La autoridad explicó que este cambio estructural se diseñó tras observar el “colapso” que sufrió en su momento la aduana de Uruguay con la paquetería, una situación que en Ezeiza se intentó contener provisionalmente particionando depósitos fiscales y compartiendo escáneres, pero que ahora busca una solución definitiva mediante la trazabilidad previa.
Aduana digital
Más allá del régimen de encomiendas internacionales, el Gobierno ejecuta una reforma de fondo para desregular la carga general, desarticular costos que califican como “ridículos” y acelerar los tiempos del sector productivo local.
El primer gran pilar de esta estrategia apunta hacia una “Aduana Cero Papeles” y la modernización integral del Sistema Malvina.
A través de un convenio estratégico firmado con la Oficina de Aduanas y Protección Fronteriza de los Estados Unidos (CBP) y Homeland Security, se busca eliminar la presencialidad física y las impresiones documentales.

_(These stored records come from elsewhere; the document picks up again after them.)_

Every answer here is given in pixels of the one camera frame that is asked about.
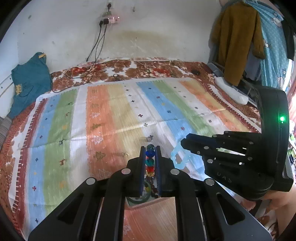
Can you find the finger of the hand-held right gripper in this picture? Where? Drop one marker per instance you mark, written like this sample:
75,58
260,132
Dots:
208,151
231,138

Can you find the silver metal tin box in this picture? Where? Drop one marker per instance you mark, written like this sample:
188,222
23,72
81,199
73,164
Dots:
138,206

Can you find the white long bundle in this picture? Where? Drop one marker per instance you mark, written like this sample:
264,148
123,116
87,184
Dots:
231,90

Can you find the black wall plug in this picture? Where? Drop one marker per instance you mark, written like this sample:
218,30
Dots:
109,5

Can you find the black round object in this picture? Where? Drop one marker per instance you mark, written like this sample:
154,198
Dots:
196,72

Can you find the teal shirt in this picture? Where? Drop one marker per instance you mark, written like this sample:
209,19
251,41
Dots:
30,78

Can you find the white headboard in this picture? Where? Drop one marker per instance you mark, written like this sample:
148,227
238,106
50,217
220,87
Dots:
4,85

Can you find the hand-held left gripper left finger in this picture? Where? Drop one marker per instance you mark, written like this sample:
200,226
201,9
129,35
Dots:
143,171

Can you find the person's right hand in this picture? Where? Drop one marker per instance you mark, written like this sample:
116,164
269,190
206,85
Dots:
275,199

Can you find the mustard yellow jacket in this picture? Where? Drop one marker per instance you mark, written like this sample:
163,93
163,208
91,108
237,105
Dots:
235,41

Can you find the black scissors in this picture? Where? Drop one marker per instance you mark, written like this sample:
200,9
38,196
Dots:
116,77

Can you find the blue patterned sheet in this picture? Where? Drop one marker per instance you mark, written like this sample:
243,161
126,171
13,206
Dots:
270,58

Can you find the black hanging garment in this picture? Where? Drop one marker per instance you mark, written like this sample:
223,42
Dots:
289,39

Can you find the white power strip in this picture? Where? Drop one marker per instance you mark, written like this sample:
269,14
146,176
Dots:
113,19

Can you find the striped colourful cloth mat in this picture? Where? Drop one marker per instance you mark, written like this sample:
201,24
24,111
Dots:
104,111

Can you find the person's right forearm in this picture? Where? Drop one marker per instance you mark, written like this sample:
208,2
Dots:
288,222

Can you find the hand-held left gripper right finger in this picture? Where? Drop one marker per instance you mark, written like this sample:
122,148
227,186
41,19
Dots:
158,171

Esta digitalización se aplicará prioritariamente en el flujo de las exportaciones, dado que presenta un volumen significativamente menor de intervenciones de terceros organismos reguladores en comparación con las importaciones, facilitando el despliegue de la tecnología.

El segundo eje del plan redefine el rol del Operador Económico Autorizado (OEA) para ofrecer beneficios tangibles a las empresas confiables que se someten a rigurosas auditorías.
Para ello, se están ultimando los detalles de un acuerdo operativo bilateral con las aduanas de Uruguay y Paraguay que unificará bases de datos y co-localizará agentes en un mismo puesto físico.
Así, el escaneo y la verificación convalidados en el país de origen serán válidos automáticamente en el de destino, eliminando las revisiones duplicadas que demoran la logística regional.
Además, el titular del organismo ratificó que las verificaciones exhaustivas que estén sólidamente justificadas se realizarán, en la medida de lo posible, en los propios depósitos del importador, evitando los altos costos que imponen las terminales portuarias.

La reforma también incluye una fuerte veta regulatoria orientada a frenar lo que las autoridades denominaron “avivadas” en el Puerto de Buenos Aires.
En este sentido, el funcionario del Gobierno anunció el diseño de una turnera pública y validada por la propia Aduana para quitarle a las empresas permisionadas el monopolio de las ticketeras horarias en las terminales privadas.
Para tomar el control de este sistema, el Estado se respaldará en la normativa vigente que le otorga la potestad legal de confeccionar el manual operativo de asignación de turnos. “Lo vamos a manejar nosotros”, le dijo Velis a los despachantes.
En sintonía con esto, se auditarán y eliminarán sobrecostos arbitrarios como los recargos por contenedores High Cube (HQ), ya que operativamente la maquinaria empleada es exactamente la misma que para un contenedor estándar de 40 pies.